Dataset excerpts
=== Begin Enclosure ===

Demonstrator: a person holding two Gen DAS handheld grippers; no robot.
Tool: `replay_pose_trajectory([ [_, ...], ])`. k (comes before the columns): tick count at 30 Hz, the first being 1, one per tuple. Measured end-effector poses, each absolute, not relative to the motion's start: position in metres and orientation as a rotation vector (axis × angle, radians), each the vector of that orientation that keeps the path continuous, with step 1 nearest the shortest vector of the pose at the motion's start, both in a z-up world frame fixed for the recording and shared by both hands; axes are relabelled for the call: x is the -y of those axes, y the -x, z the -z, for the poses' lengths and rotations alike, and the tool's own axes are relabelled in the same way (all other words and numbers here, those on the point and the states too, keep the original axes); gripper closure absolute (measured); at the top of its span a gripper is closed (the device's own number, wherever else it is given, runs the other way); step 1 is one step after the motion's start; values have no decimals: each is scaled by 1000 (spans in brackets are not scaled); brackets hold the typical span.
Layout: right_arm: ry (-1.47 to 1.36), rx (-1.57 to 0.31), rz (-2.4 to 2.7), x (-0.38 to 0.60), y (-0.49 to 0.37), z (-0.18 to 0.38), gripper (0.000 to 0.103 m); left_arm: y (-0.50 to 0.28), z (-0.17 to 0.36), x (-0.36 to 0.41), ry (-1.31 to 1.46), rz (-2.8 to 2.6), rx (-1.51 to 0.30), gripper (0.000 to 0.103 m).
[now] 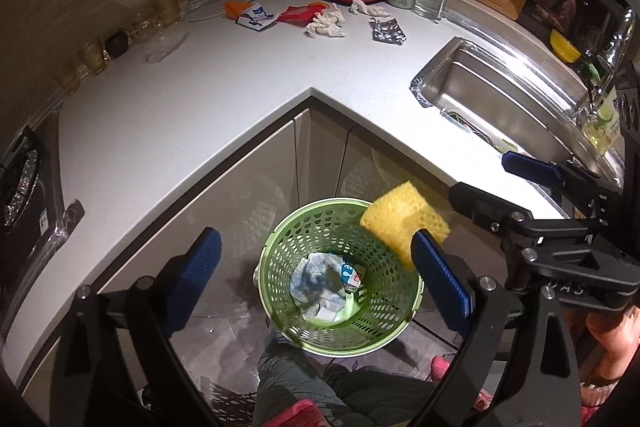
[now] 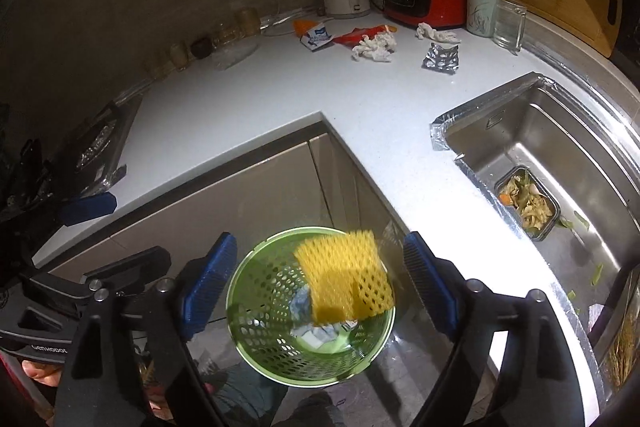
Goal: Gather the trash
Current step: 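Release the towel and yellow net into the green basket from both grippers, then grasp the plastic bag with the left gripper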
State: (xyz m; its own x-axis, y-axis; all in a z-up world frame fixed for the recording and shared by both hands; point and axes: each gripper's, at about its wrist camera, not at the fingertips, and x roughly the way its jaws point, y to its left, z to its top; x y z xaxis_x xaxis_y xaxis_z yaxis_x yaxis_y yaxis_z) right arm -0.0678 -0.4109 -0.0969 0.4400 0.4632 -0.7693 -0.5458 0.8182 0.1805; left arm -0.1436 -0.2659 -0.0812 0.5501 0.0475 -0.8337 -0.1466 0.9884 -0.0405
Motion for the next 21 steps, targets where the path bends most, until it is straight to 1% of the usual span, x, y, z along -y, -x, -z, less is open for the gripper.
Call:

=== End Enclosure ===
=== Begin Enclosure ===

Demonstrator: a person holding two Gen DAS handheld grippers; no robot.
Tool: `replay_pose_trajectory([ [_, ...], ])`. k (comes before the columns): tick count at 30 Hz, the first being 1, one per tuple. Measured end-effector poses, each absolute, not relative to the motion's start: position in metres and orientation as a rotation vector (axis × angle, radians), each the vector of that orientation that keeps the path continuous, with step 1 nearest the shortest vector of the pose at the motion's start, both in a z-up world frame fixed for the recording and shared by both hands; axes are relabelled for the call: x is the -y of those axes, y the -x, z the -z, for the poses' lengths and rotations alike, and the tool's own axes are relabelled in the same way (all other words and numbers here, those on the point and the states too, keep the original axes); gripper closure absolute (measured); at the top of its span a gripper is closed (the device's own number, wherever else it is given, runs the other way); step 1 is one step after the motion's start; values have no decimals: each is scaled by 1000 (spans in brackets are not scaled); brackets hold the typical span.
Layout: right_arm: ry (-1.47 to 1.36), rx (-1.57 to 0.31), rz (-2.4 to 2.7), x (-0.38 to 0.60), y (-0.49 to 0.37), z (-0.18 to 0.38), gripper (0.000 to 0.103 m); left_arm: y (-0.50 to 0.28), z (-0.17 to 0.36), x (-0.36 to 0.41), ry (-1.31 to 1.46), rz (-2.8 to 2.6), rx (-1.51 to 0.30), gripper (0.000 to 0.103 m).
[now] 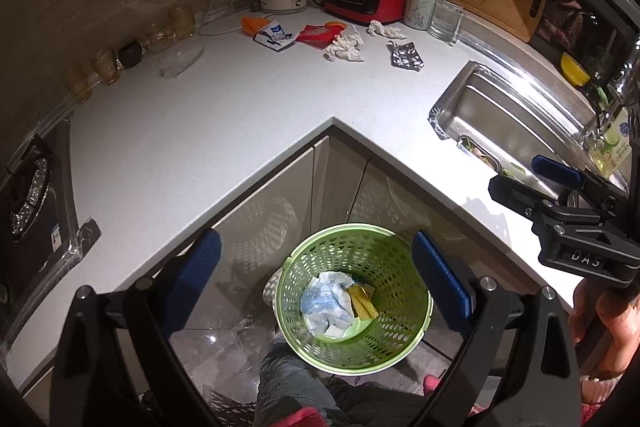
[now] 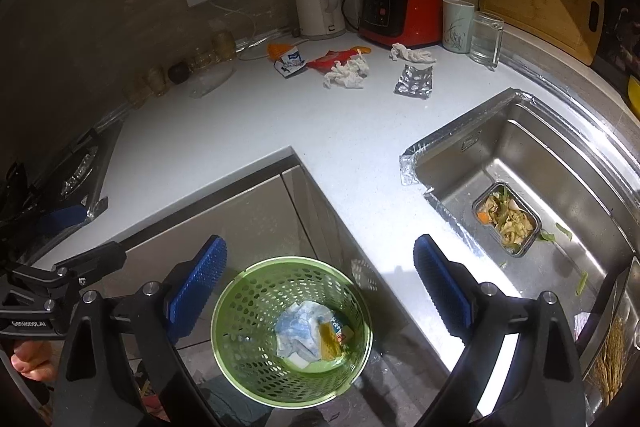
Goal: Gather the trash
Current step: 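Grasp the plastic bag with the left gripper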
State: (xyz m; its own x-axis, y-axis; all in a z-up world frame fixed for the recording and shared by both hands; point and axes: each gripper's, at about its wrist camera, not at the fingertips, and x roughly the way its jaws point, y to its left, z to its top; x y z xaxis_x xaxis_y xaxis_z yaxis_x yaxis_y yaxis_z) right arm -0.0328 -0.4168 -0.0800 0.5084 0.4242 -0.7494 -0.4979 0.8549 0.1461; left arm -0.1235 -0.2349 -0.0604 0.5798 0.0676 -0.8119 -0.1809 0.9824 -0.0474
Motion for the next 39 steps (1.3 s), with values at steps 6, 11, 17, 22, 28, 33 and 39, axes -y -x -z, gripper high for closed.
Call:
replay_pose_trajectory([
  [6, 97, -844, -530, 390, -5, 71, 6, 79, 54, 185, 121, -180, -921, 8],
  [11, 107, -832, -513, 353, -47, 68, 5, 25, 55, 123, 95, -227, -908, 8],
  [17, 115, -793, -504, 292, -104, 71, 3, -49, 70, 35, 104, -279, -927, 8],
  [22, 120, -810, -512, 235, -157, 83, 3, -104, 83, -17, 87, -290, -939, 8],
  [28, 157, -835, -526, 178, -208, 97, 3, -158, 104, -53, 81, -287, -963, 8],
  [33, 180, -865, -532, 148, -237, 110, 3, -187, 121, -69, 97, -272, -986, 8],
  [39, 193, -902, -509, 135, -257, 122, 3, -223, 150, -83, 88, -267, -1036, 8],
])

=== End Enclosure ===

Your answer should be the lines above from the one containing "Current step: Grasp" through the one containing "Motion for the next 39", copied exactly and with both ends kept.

- [TASK RESULT]:
Current step: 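Grasp the plastic bag with the left gripper
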State: (xyz m; its own x-axis, y-axis; all in a z-up world frame fixed for the recording and shared by both hands; point and axes: each gripper's, at about its wrist camera, not at the fingertips, and x roughly the way its jaws point, y to its left, z to its top; x y z xaxis_x xaxis_y xaxis_z yaxis_x yaxis_y yaxis_z) right arm -0.0328 -0.4168 -0.0800 0.5084 0.4242 -0.7494 -0.4979 0.8549 0.1461; left arm -0.1235 -0.2349 -0.0604 0.5798 0.0676 -0.8119 -0.1809 0.9824 -0.0474
Motion for the next 39 steps (1.3 s), with values at steps 6, 11, 17, 22, 28, 33 and 39, axes -y -x -z, gripper high for closed.

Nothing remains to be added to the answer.